Repeat the data below word for word.

[Excerpts from a dataset]

○ ○ ○ ○ ○ ○ ○

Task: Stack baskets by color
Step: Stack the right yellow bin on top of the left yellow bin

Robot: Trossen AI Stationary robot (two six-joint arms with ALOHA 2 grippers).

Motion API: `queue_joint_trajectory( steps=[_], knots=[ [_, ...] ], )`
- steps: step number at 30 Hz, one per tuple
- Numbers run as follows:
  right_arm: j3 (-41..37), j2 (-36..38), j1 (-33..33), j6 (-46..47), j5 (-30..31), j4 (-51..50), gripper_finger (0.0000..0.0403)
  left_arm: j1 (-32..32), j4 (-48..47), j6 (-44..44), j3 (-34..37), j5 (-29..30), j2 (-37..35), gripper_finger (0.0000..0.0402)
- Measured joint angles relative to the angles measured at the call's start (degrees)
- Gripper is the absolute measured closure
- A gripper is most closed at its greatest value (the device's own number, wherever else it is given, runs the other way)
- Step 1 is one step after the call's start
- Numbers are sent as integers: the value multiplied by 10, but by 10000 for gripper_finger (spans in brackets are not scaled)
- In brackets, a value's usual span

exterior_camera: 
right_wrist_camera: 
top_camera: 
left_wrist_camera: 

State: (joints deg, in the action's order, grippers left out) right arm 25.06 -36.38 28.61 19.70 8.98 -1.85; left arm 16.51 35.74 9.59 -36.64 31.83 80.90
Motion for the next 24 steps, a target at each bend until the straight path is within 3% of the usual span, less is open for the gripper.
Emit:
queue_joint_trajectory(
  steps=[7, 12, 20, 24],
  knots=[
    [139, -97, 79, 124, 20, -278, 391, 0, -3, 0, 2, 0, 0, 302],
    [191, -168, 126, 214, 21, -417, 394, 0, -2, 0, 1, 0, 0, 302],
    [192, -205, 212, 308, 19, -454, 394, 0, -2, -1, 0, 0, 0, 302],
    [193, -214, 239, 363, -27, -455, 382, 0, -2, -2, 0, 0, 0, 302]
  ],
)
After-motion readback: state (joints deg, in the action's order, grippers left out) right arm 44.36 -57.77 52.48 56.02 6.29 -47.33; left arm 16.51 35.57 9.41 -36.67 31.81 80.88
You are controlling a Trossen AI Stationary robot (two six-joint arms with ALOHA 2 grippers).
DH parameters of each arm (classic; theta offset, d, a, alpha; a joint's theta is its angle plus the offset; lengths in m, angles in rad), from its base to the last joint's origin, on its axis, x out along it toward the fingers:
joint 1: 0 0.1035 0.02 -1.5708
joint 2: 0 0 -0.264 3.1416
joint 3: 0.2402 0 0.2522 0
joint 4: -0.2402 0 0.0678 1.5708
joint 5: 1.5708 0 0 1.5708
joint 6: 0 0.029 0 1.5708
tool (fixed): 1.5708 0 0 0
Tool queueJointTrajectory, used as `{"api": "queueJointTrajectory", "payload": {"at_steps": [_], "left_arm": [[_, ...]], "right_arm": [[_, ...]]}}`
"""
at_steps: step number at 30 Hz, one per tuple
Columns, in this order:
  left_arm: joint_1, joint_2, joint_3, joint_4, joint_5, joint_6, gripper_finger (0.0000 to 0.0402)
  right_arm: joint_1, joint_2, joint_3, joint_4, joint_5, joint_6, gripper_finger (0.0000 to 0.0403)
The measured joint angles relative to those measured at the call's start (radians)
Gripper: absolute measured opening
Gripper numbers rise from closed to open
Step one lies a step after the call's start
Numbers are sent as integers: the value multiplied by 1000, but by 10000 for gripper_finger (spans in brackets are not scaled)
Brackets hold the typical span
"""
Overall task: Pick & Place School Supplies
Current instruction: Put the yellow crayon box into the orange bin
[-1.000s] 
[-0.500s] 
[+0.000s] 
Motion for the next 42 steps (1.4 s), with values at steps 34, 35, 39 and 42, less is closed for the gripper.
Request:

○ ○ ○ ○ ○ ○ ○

• _RESULT OF THIS TASK_
Task: Stack baskets by color
Step: Stack the right yellow bin on top of the left yellow bin

Robot: Trossen AI Stationary robot (two six-joint arms with ALOHA 2 grippers).

Motion API: `queue_joint_trajectory( steps=[_], knots=[ [_, ...] ], )`
- steps: step number at 30 Hz, one per tuple
- Numbers run as follows:
  right_arm: j3 (-41..37), j2 (-36..38), j1 (-33..33), j6 (-46..47), j5 (-30..31), j4 (-51..50), gripper_finger (0.0000..0.0403)
  left_arm: j1 (-32..32), j4 (-48..47), j6 (-44..44), j3 (-34..37), j5 (-29..30), j2 (-37..35), gripper_finger (0.0000..0.0402)
- Measured joint angles relative to the angles measured at the call's start (degrees)
- Gripper is the absolute measured closure
- A gripper is most closed at its greatest value (the device's own number, wherever else it is given, runs the other way)
- Step 1 is one step after the call's start
- Numbers are sent as integers: the value multiplied by 10, but by 10000 for gripper_finger (spans in brackets are not scaled)
- In brackets, a value's usual span

exterior_camera: 
right_wrist_camera: 
top_camera: 
left_wrist_camera: 

State: (joints deg, in the action's order, grippers left out) right arm 25.06 -36.38 28.61 19.70 8.98 -1.85; left arm 16.51 35.74 9.59 -36.64 31.83 80.90
Motion for the next 24 steps, a target at each bend until the straight path is within 3% of the usual span, less is open for the gripper.
Emit:
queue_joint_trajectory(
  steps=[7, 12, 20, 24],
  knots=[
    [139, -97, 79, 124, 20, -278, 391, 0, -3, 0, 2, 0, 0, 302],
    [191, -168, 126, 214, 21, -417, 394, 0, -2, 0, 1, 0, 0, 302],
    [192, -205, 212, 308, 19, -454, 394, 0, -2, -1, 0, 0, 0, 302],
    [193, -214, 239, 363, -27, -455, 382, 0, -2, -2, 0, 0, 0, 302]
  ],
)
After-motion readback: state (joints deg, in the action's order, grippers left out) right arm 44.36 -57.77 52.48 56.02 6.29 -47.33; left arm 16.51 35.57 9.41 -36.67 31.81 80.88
You are controlling a Trossen AI Stationary robot (two six-joint arms with ALOHA 2 grippers).
DH parameters of each arm (classic; theta offset, d, a, alpha; a joint's theta is its angle plus the offset; lengths in m, angles in rad), from its base to the last joint's origin, on its axis, x out along it toward the fingers:
joint 1: 0 0.1035 0.02 -1.5708
joint 2: 0 0 -0.264 3.1416
joint 3: 0.2402 0 0.2522 0
joint 4: -0.2402 0 0.0678 1.5708
joint 5: 1.5708 0 0 1.5708
joint 6: 0 0.029 0 1.5708
tool (fixed): 1.5708 0 0 0
Tool queueJointTrajectory, used as `{"api": "queueJointTrajectory", "payload": {"at_steps": [_], "left_arm": [[_, ...]], "right_arm": [[_, ...]]}}`
"""
at_steps: step number at 30 Hz, one per tuple
Columns, in this order:
  left_arm: joint_1, joint_2, joint_3, joint_4, joint_5, joint_6, gripper_finger (0.0000 to 0.0402)
  right_arm: joint_1, joint_2, joint_3, joint_4, joint_5, joint_6, gripper_finger (0.0000 to 0.0403)
The measured joint angles relative to those measured at the call's start (radians)
Gripper: absolute measured opening
Gripper numbers rise from closed to open
Step one lies a step after the call's start
Numbers are sent as integers: the value multiplied by 1000, but by 10000 for gripper_finger (spans in brackets are not scaled)
Brackets hold the typical span
"""
Overall task: Pick & Place School Supplies
Current instruction: Put the yellow crayon box into the orange bin
[-1.000s] 
[-0.500s] 
[+0.000s] 
Motion for the next 42 steps (1.4 s), with values at steps 34, 35, 39 and 42, less is closed for the gripper.
Request:

The response has been given in full.